Capture Network Traffic with Automation Scripts

When learning about the ability to capture network traffic by using my existing Selenium scripts or the headless test framework - PhantomJS scripts, I was excited. A whole new set of tests is about to be added to the continuous integration (CI) pipeline. We often come across requirements when we need to capture and analyze browser network traffic in real time to find HTTP status of the page, examine the headers, validate parameters, do performance analysis, and more. Just another testing strategy to protect the end-user experience when they are using your web application in real time.

What is network traffic?

It includes all the network requests the browser makes when retrieving and loading the Javascript, CSS, image files, and more for a single web page.
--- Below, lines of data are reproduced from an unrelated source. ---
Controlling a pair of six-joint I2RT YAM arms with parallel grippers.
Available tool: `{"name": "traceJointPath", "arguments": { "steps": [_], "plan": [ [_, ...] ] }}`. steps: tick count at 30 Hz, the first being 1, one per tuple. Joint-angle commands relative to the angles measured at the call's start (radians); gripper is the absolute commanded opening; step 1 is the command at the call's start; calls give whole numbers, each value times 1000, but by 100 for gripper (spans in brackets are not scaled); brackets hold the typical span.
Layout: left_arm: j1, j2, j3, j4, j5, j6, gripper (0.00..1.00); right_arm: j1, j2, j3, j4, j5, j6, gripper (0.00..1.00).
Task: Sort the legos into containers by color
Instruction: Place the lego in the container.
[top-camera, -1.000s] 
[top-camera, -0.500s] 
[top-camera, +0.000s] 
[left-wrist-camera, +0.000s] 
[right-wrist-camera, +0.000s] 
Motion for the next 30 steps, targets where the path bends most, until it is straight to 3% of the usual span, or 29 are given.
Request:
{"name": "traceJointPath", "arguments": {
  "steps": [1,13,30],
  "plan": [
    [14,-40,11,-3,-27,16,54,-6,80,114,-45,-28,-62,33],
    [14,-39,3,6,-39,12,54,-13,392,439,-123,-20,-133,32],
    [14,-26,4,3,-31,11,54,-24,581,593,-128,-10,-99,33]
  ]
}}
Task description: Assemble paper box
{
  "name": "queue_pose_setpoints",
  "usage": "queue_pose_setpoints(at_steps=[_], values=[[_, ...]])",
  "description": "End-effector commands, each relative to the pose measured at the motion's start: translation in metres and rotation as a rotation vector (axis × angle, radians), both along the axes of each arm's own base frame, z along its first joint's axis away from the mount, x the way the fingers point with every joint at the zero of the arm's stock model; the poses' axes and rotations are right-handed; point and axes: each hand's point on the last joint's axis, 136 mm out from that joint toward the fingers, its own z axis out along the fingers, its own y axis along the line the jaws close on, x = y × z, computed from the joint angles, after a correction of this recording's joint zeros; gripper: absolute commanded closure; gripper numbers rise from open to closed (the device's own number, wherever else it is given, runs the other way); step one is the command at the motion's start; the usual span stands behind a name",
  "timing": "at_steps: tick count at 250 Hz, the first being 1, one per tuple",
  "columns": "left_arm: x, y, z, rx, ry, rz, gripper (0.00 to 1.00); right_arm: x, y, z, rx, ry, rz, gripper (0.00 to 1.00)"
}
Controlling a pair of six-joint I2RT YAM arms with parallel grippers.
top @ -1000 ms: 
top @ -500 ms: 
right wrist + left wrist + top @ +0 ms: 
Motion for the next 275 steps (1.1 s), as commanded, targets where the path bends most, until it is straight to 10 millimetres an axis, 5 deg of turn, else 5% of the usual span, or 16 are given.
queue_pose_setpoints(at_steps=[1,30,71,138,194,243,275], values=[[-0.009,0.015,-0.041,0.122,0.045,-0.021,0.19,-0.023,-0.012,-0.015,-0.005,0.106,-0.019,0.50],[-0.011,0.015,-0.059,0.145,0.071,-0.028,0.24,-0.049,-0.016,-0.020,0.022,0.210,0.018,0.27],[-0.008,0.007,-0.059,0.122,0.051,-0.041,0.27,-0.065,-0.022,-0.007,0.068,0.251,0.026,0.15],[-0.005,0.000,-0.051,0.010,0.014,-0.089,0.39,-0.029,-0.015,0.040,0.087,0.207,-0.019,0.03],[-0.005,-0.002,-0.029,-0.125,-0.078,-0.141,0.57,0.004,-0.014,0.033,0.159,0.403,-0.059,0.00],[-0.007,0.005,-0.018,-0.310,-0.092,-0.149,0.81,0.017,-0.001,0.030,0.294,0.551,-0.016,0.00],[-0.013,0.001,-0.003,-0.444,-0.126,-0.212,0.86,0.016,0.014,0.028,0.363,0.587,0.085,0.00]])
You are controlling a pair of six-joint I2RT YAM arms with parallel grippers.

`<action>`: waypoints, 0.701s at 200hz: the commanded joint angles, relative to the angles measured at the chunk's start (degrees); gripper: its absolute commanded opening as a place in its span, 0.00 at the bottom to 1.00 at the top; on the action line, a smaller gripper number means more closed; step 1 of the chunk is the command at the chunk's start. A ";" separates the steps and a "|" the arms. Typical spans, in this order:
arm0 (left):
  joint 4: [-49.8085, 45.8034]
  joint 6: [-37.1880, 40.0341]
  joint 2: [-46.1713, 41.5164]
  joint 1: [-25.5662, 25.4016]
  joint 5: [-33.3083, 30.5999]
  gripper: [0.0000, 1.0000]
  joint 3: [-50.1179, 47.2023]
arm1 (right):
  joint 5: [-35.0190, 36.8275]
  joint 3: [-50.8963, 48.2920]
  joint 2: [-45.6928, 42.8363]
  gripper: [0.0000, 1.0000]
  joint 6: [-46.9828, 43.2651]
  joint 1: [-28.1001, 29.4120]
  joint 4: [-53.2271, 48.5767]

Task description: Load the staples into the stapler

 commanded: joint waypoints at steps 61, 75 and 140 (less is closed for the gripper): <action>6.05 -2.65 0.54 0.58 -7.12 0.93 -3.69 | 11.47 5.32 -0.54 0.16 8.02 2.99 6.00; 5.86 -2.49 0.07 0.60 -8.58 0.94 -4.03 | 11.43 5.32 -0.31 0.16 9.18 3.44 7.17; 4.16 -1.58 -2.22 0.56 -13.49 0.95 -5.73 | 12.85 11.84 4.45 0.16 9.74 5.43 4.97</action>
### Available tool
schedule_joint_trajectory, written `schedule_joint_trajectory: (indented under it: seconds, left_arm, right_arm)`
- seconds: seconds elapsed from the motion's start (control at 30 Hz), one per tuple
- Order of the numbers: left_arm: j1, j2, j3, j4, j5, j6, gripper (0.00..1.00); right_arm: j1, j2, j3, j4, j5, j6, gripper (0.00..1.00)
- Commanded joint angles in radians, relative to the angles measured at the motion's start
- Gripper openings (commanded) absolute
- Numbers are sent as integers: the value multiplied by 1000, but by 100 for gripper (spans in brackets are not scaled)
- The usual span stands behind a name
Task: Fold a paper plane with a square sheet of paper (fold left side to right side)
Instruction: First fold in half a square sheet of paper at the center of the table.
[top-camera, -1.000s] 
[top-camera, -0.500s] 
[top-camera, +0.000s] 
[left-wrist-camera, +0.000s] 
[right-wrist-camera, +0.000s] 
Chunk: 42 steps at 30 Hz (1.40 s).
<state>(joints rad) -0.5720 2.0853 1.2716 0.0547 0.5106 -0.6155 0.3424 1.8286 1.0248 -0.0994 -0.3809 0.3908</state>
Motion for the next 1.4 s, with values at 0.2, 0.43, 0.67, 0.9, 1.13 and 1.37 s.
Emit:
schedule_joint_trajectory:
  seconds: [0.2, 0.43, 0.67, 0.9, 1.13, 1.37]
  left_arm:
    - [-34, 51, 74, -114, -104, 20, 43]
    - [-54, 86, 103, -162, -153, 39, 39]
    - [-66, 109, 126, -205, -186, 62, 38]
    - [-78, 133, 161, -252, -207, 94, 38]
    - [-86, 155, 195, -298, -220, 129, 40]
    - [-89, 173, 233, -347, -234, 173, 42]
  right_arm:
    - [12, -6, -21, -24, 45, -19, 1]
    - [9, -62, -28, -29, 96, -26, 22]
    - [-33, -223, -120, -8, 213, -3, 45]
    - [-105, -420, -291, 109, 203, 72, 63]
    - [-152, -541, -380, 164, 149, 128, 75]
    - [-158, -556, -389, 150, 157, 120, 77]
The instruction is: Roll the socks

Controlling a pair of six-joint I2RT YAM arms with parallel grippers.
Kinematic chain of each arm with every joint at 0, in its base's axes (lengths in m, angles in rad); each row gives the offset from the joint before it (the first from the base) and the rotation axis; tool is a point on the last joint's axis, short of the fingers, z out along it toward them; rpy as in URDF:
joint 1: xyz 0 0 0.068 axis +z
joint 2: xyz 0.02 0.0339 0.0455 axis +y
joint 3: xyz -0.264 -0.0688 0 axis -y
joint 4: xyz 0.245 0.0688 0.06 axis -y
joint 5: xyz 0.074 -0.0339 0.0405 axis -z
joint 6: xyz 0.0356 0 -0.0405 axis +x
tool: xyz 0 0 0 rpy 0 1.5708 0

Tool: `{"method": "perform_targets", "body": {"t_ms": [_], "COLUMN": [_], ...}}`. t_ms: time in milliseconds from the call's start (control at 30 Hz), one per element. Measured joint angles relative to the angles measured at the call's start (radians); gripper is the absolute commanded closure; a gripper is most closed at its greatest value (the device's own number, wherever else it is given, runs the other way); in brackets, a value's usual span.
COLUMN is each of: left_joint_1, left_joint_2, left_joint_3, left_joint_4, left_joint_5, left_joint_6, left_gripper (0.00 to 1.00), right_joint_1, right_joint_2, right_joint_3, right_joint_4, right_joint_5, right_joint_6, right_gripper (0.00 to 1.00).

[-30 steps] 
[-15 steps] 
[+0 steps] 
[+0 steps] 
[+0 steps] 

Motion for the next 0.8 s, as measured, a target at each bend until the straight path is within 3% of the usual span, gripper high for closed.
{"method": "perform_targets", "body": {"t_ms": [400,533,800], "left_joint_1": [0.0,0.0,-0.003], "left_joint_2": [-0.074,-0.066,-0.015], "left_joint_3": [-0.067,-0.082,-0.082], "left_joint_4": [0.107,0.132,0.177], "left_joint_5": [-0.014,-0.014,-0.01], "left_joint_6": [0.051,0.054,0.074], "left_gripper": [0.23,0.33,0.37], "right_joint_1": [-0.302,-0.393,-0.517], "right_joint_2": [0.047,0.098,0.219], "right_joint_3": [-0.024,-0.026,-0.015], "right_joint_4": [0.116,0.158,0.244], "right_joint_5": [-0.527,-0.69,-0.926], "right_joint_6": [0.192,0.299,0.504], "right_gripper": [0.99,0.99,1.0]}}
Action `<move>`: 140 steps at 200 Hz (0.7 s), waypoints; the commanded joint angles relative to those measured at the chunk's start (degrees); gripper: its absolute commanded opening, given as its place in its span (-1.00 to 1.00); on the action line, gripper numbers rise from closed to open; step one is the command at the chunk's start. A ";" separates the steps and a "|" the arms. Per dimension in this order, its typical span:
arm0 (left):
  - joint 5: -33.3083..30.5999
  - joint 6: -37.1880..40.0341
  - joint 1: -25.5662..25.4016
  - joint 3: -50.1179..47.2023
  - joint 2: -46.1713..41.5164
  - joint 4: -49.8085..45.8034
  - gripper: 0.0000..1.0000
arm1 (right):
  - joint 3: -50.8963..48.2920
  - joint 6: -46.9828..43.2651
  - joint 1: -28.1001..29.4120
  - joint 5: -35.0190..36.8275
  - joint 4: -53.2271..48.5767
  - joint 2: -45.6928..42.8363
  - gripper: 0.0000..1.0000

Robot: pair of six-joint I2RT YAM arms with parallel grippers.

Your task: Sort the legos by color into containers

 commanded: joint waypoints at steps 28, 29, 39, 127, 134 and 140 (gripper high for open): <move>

In lay terms, it is the communication between the browser and server when it is loading a web page.

Why do we need to inspect web application network traffic?

The inspection of network traffic paints a picture of a web page’s condition. The painting starts by going to a web page which triggers all the HTTP requests and responses that need to be collected in real time. To finish, analyze and measure activity across all identified pages of your application.

What to look for when capturing network traffic

Number of HTTP requests - every time someone visits a web page, the browser communicates with the server that hosts the site. Identify the pages in the application that may have too many HTTP requests, and that could possibly impact the end-user experience by causing users to wait too long for a web page to finish loading. Test Strategy Rule: Decrease the number of requests per page by using browser caching.

Load time of web application page - behind the scenes, the browser fetches and renders multiple resources needed to compose the web page. The resources include text, JavaScript (JS) code, a cascading style sheet (CSS), and more. Test Strategy Rule: To optimize rendering speed, use more efficient CSS selectors, a better page layout, and refactor JS code.

HTTP response time - duration from the start of the request to the final byte in the response. Test Strategy Rule: Report the resources taking 'x' milliseconds to finish the response.

Status - the HTTP status code for each request trigger on the web page. What is an HTTP status code? The status codes help identify the 2xx success or cause of the problem when a web page or other resource does not load correctly. Test Strategy Rule: Report the two major groups of HTTP status codes 4xx client errors and 5xx server errors.

Request and response size - combines the request header, response body, and file being delivered by the server. Test Strategy Rule: No image files greater than 250kb.

Analytics - can be found within resource response content. Strategy Rule: Check that comScore analytics are firing on every page of your web application. Focus on areas that can be used to improve your web application performance to protect the end-user experience.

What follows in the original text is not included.